Global employment briefing: Estonia, February 2017

  • Estonia
  • Employment law


New legislation on posted workers

From 17 December 2016, a revised Working Conditions of Employees Posted to Estonia Act (the “Act”) has given effect to the 2014 EU Directive (2014/67/EU) concerning enforcement of the Posted Workers Directive and aims to improve working conditions for workers posted to Estonia to provide services.

General framework of the Act

The Act provides measures to improve the rights of posted workers including:

  • placing an obligation upon employers, service buyers or persons providing work for the posted workers to submit data and documents to the Estonian Labour Inspectorate
  • in the construction sector, introducing liability for the purchasers of services performed by posted workers
  • clarifying the authority of the Labour Inspectorate to improve administrative cooperation between the member states
  • establishing the regulation of cross-border monetary administrative measures

Some practical examples

Employers posting workers to Estonia are now required to provide the local Employment Inspectorate with data on the employer (name, identification code, field of activity, contact details) and also, contact details of the employer-representative, the number of posted workers and their names, dates of birth, details on location of work and user entity in Estonia.

As an illustration of the effects of the revised Act, a builder who works as a posted worker in Estonia, for example, now has the right to reclaim payment of salary from the local enterprise if the employer has failed to pay and the court has made an award in the worker’s favour. Previously, attempts by workers to enforce a court judgment against the employer have proved unsuccessful. The amount the worker is able to recover in this way, however, is limited to the minimum salary currently in force in Estonia.

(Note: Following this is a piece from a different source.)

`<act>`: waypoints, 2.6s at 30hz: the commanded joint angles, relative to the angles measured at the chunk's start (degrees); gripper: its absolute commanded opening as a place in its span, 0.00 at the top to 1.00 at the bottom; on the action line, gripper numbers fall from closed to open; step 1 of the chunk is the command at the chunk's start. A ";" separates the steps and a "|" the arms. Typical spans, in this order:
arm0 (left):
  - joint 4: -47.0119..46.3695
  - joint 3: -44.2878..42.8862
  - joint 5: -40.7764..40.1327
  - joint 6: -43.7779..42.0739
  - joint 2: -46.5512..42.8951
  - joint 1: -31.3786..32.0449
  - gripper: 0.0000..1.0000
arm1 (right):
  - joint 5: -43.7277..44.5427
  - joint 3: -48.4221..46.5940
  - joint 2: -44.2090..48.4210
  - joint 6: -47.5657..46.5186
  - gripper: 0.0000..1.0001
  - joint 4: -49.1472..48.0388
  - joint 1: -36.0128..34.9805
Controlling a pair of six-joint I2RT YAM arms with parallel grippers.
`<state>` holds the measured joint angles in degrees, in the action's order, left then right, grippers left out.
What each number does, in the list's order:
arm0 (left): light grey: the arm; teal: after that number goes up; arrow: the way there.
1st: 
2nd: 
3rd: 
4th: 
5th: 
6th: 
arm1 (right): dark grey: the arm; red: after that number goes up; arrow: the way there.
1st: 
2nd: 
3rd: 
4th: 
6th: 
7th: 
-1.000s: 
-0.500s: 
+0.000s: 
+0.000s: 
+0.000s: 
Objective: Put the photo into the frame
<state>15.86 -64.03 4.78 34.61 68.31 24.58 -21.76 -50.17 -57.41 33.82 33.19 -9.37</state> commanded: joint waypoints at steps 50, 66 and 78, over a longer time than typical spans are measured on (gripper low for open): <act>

Also, on a construction site, when the Estonian Labour Inspectorate establishes that an employer from another member state has not fulfilled its obligations deriving from Occupational Health and Safety Act, the financial penalty can now be enforced by the implementing authority in whichever member state the employer resides.

Within Estonia itself, where a request for enforcement of a penalty concerning the infringement of posted worker rights is submitted to the Republic of Estonia by another member state, the Labour Inspectorate will act as claimant to pursue the offending employer.